Ivana Di Millo smiles, standing in a cobbled city square with an elaborate fountain.
Ivana DiMillo visiting Rom. Photo by Russ Cryderman



Have you had any Mentors who have impacted you in your career journey?

Honestly, there are so many people, right back to my grade 6 teacher, to high school teachers, to professors, and even now there are so many people I’m getting to know through my work who I would consider to be impactful mentors for me.

Mentors don’t always just appear in your life, sometimes you have to seek them out and make the effort

Mentors don’t always just appear in your life, sometimes you have to seek them out and make the effort. I’ve always tried to find people who lift me up and create opportunities to push me to learn and extend myself. I’ve been so lucky to have had such an amazing series of mentors throughout my life, and they have all meant so much to me.

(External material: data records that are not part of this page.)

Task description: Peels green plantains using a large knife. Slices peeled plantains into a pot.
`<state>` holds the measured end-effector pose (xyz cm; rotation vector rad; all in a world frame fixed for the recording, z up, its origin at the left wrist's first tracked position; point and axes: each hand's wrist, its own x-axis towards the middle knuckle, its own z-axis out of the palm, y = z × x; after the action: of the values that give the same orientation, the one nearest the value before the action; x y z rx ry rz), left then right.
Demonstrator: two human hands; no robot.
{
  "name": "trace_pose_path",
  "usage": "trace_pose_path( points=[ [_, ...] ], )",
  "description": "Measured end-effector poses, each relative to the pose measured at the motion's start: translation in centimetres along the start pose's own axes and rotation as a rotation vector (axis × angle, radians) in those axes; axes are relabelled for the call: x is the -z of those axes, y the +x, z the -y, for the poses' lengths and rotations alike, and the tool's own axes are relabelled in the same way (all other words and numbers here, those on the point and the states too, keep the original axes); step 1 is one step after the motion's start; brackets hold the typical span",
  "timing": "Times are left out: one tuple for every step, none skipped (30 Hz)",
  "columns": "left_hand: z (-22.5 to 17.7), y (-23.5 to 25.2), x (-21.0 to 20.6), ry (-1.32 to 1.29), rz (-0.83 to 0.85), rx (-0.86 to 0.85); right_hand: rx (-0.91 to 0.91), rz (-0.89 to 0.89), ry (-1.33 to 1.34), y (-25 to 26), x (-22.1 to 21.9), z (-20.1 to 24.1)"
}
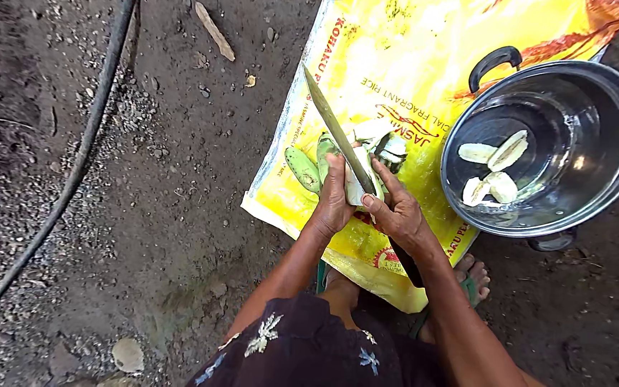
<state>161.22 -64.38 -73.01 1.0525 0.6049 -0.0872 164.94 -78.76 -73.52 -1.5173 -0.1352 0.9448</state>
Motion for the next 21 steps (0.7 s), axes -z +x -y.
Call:
trace_pose_path(
  points=[
    [0.0, 0.0, -0.3, 0.019, -0.045, -0.013, 0.021, -0.010, -0.007, 0.0, -0.2, -0.1],
    [0.0, -0.1, -0.5, 0.038, -0.083, -0.017, 0.043, -0.026, -0.022, 0.0, -0.4, -0.2],
    [0.0, -0.1, -0.8, 0.049, -0.114, -0.017, 0.068, -0.046, -0.045, 0.0, -0.6, -0.3],
    [0.1, -0.1, -0.9, 0.055, -0.140, -0.015, 0.090, -0.065, -0.075, 0.0, -0.7, -0.5],
    [0.2, 0.0, -0.9, 0.052, -0.159, -0.016, 0.104, -0.079, -0.099, 0.0, -0.8, -0.6],
    [0.3, 0.0, -0.9, 0.051, -0.171, -0.017, 0.113, -0.085, -0.118, 0.0, -0.8, -0.7],
    [0.4, 0.0, -1.0, 0.052, -0.182, -0.019, 0.116, -0.087, -0.129, 0.0, -0.8, -0.8],
    [0.5, 0.1, -1.0, 0.053, -0.194, -0.027, 0.115, -0.088, -0.127, 0.0, -0.8, -0.8],
    [0.6, 0.2, -1.1, 0.054, -0.214, -0.035, 0.113, -0.088, -0.113, -0.1, -0.8, -0.8],
    [0.6, 0.2, -1.1, 0.060, -0.228, -0.047, 0.114, -0.087, -0.107, -0.1, -0.9, -0.7],
    [0.6, 0.2, -1.2, 0.063, -0.237, -0.058, 0.119, -0.090, -0.112, -0.1, -0.9, -0.7],
    [0.6, 0.2, -1.2, 0.063, -0.242, -0.060, 0.135, -0.100, -0.133, -0.1, -1.0, -0.7],
    [0.6, 0.2, -1.3, 0.061, -0.252, -0.050, 0.162, -0.118, -0.170, 0.0, -1.0, -0.8],
    [0.6, 0.2, -1.3, 0.056, -0.254, -0.025, 0.194, -0.136, -0.216, 0.1, -0.9, -1.0],
    [0.7, 0.1, -1.1, 0.047, -0.242, 0.000, 0.222, -0.149, -0.256, 0.1, -0.8, -1.1],
    [0.8, 0.1, -1.0, 0.044, -0.227, 0.010, 0.234, -0.155, -0.275, 0.2, -0.7, -1.2],
    [0.8, 0.1, -0.8, 0.050, -0.209, 0.015, 0.227, -0.155, -0.277, 0.1, -0.7, -1.2],
    [0.8, 0.1, -0.8, 0.062, -0.199, 0.012, 0.213, -0.151, -0.261, 0.0, -0.7, -1.2],
    [0.7, 0.1, -0.8, 0.075, -0.197, 0.013, 0.189, -0.140, -0.238, -0.1, -0.7, -1.1],
    [0.6, 0.0, -0.7, 0.095, -0.190, 0.023, 0.168, -0.132, -0.212, -0.1, -0.8, -1.0],
    [0.4, -0.1, -0.6, 0.123, -0.183, 0.035, 0.156, -0.126, -0.189, -0.1, -0.8, -1.0]
  ],
)
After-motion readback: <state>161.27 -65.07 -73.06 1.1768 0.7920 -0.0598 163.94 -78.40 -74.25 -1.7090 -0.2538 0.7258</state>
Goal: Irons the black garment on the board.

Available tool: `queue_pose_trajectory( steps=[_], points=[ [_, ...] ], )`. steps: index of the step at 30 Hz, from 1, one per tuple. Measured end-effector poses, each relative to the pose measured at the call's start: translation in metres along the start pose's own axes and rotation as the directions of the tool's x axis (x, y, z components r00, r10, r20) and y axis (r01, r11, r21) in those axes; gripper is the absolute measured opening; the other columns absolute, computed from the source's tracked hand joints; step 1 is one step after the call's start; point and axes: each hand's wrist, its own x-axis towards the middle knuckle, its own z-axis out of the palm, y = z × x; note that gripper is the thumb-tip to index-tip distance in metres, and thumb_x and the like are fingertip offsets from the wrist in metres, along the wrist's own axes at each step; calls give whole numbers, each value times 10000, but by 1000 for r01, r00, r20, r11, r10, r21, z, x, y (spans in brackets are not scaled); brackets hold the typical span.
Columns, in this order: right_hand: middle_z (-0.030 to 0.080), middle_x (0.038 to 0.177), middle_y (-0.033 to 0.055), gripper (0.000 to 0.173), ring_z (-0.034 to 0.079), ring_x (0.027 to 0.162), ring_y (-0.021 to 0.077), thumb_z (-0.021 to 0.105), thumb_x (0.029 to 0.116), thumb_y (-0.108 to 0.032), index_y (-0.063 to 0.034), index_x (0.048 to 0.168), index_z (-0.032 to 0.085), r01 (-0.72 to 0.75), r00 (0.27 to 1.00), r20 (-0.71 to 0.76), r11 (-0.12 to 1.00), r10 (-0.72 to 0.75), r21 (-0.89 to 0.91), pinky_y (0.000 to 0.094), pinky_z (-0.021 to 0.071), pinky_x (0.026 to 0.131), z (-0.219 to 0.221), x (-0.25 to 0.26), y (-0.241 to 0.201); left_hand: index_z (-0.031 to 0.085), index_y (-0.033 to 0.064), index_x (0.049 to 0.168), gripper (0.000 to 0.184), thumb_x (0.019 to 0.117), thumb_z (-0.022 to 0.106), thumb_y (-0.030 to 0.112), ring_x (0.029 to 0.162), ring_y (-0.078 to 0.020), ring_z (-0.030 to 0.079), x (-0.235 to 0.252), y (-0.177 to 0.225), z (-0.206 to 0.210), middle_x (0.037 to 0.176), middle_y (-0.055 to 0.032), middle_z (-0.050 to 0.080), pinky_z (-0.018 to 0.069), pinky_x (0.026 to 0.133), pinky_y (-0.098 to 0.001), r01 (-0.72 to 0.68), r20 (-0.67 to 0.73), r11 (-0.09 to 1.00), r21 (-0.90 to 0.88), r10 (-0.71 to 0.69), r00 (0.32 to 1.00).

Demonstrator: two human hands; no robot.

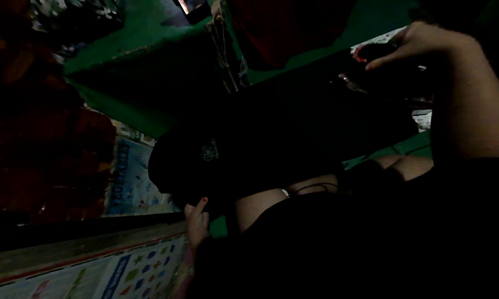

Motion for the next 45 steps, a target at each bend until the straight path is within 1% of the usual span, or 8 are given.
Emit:
queue_pose_trajectory(
  steps=[4, 10, 16, 27, 32, 37, 41, 45],
  points=[
    [665, 815, 175, 296, 620, 733, 264, 834, 867, -190, 49, 989, 708, 137, 980, 149, 991, -135, -5, 527, 516, 725, 17, -43, -12, 459, 61, 1201, 298, 944, 510, -83, 900, -18, 686, -5, 2, 1, 1000, 57, 678, 596, 834, -239, 14, -7, 1000, -16, -14, 1000],
    [676, 727, 111, 307, 642, 695, 273, 928, 756, -256, -36, 872, 747, 278, 929, 268, 959, -256, -47, 569, 507, 677, 43, -86, -35, 461, 54, 1175, 315, 905, 517, -98, 875, -8, 680, 2, -9, 2, 965, 59, 673, 595, 816, -231, -18, -52, 998, -57, 15, 999],
    [678, 729, 112, 376, 653, 715, 307, 926, 755, -362, -52, 867, 746, 321, 931, 226, 937, -286, -140, 596, 499, 678, 50, -87, -31, 493, 67, 1219, 342, 915, 549, -78, 919, -6, 669, 6, -15, -2, 1020, 60, 677, 578, 846, -227, -28, -57, 999, -32, 26, 998],
    [679, 1022, 313, 632, 652, 1001, 521, 746, 902, -558, 50, 1061, 686, -37, 986, -168, 985, 8, -171, 746, 466, 838, 40, 2, -48, 517, 34, 1236, 298, 952, 544, -51, 909, -13, 677, 15, -6, 10, 1022, 38, 687, 584, 846, -226, -51, -33, 999, -1, 51, 998],
    [626, 1236, 361, 741, 599, 1191, 538, 699, 926, -590, 102, 1186, 648, -270, 935, -277, 952, 222, -147, 736, 447, 940, 20, 53, -49, 480, 13, 1240, 312, 948, 560, -63, 897, 0, 675, 17, 1, 17, 1015, 36, 672, 586, 830, -216, -30, -54, 999, 29, 32, 998],
    [608, 1311, 342, 748, 587, 1254, 499, 684, 938, -585, 99, 1236, 635, -439, 838, -390, 896, 383, -64, 699, 449, 976, 14, 79, -52, 461, 11, 1249, 335, 942, 561, -78, 895, 7, 678, 11, 1, 18, 1022, 41, 670, 588, 827, -210, -15, -79, 1000, 27, 17, 997],
    [615, 1280, 357, 742, 583, 1236, 526, 713, 921, -580, 90, 1232, 644, -257, 934, -283, 961, 220, -101, 735, 426, 996, 8, 83, -32, 456, 8, 1262, 365, 932, 571, -98, 917, 4, 670, 14, -4, 16, 1047, 24, 662, 586, 828, -215, -4, -93, 1000, 13, 5, 996],
    [688, 1079, 284, 460, 662, 996, 402, 808, 911, -295, 86, 1137, 687, 0, 1000, 12, 1000, -1, 26, 620, 490, 944, 10, 77, -21, 469, 44, 1242, 395, 893, 582, -103, 908, -32, 690, 25, -29, -1, 1019, 27, 684, 605, 813, -245, -23, -74, 1000, -21, 22, 997]
  ],
)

Can you talk about the impact that family has had on you?

Without family supporting me, it just wouldn’t be possible. They are the ones who give you the time to work, to volunteer. It’s just so important that family supports you. I am so fortunate to have a wonderful life partner in my husband Russ. He has been my greatest cheerleader.

Growing up, my parents always supported others and were so generous with everything - their time, their food, their love. I just really want to pay tribute to them in how I live my life. My dad is no longer with us, but I know how proud my parents have always been of us going off to university and all of our accomplishments.

What made you decide to give back to UTM?

You have been a consistent and incredibly involved volunteer over the years, so generously donating your time as a student mentor, on Campus Council and as a UTM Alumni Association board member. In 2012, you were the recipient of an Arbor Award which recognizes exceptional volunteers at the University of Toronto.

I think it goes back to Professor Michael Lettierimy Italian professor, who had a very profound impact on my life back at UTM. He was engaging, fun and enthusiastic. A few times he said, “Don’t forget about this campus. Don’t forget about giving back to the school.” When I had some time finally in my family life, this opportunity came up to be on the Alumni Association and it felt like the right time to get involved.

Remember the great experience you had here. The right moment will appear when it’s time to come back.

In fact, that would be my message to all alumni. Remember the great experience you had here at UTM. The right moment will appear when it’s time to come back. Life will get busy with family and work, but hold your experiences in your heart and minds, and come back and volunteer when you can. The university has so much more to give you.